Task objective = Repeat the listing below in full, keeping every character as it is.
++++ Collected material ++++
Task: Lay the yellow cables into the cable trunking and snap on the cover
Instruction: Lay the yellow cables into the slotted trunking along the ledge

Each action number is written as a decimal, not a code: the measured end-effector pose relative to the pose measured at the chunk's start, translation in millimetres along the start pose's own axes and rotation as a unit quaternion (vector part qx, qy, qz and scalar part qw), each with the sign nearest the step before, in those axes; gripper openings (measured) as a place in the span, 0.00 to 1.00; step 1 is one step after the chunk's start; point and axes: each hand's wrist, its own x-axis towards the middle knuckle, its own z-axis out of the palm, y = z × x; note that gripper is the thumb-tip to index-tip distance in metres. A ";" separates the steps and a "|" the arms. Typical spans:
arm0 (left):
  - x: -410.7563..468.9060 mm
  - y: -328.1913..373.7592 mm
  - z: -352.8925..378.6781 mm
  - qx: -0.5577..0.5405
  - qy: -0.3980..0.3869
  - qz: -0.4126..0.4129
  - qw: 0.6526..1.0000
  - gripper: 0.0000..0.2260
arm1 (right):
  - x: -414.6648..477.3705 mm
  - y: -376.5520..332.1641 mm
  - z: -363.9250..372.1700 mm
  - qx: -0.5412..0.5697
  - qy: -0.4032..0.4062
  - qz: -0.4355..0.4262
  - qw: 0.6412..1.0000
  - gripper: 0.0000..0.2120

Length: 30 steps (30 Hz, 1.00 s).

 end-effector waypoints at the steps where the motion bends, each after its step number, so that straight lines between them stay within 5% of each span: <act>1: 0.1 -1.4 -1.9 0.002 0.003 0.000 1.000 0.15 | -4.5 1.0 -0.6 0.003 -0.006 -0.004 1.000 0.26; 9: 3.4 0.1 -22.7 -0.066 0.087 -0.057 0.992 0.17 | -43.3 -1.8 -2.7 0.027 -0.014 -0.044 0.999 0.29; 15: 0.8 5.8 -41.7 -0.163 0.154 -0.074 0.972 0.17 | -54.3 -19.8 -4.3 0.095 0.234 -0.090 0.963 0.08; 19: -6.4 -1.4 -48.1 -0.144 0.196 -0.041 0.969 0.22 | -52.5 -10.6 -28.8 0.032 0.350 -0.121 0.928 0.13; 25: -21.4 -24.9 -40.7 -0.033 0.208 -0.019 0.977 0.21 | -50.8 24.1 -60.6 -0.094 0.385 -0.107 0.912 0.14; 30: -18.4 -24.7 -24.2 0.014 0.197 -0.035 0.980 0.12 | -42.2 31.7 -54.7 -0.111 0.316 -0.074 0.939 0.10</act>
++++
Solution to the exercise =
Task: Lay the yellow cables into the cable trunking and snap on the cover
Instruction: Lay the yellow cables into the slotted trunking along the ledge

Each action number is written as a decimal, not a code: the measured end-effector pose relative to the pose measured at the chunk's start, translation in millimetres along the start pose's own axes and rotation as a unit quaternion (vector part qx, qy, qz and scalar part qw), each with the sign nearest the step before, in those axes; gripper openings (measured) as a place in the span, 0.00 to 1.00; step 1 is one step after the chunk's start; point and axes: each hand's wrist, its own x-axis towards the middle knuckle, its own z-axis out of the palm, y = z × x; note that gripper is the thumb-tip to index-tip distance in metres. A ";" separates the steps and a "|" the arms. Typical spans:
arm0 (left):
  - x: -410.7563..468.9060 mm
  - y: -328.1913..373.7592 mm
  - z: -352.8925..378.6781 mm
  - qx: -0.5577..0.5405
  - qy: -0.3980..0.3869
  - qz: -0.4126..0.4129
  - qw: 0.6526..1.0000
  - gripper: 0.0000..0.2260
arm1 (right):
  - x: -414.6648..477.3705 mm
  - y: -376.5520..332.1641 mm
  - z: -363.9250..372.1700 mm
  - qx: -0.5412..0.5697
  - qy: -0.4032..0.4062
  - qz: -0.4355..0.4262
  - qw: 0.6412..1.0000
  - gripper: 0.0000..0.2120

Length: 30 steps (30 Hz, 1.00 s).

 end-effector waypoints at the steps where the motion bends, each after its step number, so that straight lines between them stay within 5% of each span: <act>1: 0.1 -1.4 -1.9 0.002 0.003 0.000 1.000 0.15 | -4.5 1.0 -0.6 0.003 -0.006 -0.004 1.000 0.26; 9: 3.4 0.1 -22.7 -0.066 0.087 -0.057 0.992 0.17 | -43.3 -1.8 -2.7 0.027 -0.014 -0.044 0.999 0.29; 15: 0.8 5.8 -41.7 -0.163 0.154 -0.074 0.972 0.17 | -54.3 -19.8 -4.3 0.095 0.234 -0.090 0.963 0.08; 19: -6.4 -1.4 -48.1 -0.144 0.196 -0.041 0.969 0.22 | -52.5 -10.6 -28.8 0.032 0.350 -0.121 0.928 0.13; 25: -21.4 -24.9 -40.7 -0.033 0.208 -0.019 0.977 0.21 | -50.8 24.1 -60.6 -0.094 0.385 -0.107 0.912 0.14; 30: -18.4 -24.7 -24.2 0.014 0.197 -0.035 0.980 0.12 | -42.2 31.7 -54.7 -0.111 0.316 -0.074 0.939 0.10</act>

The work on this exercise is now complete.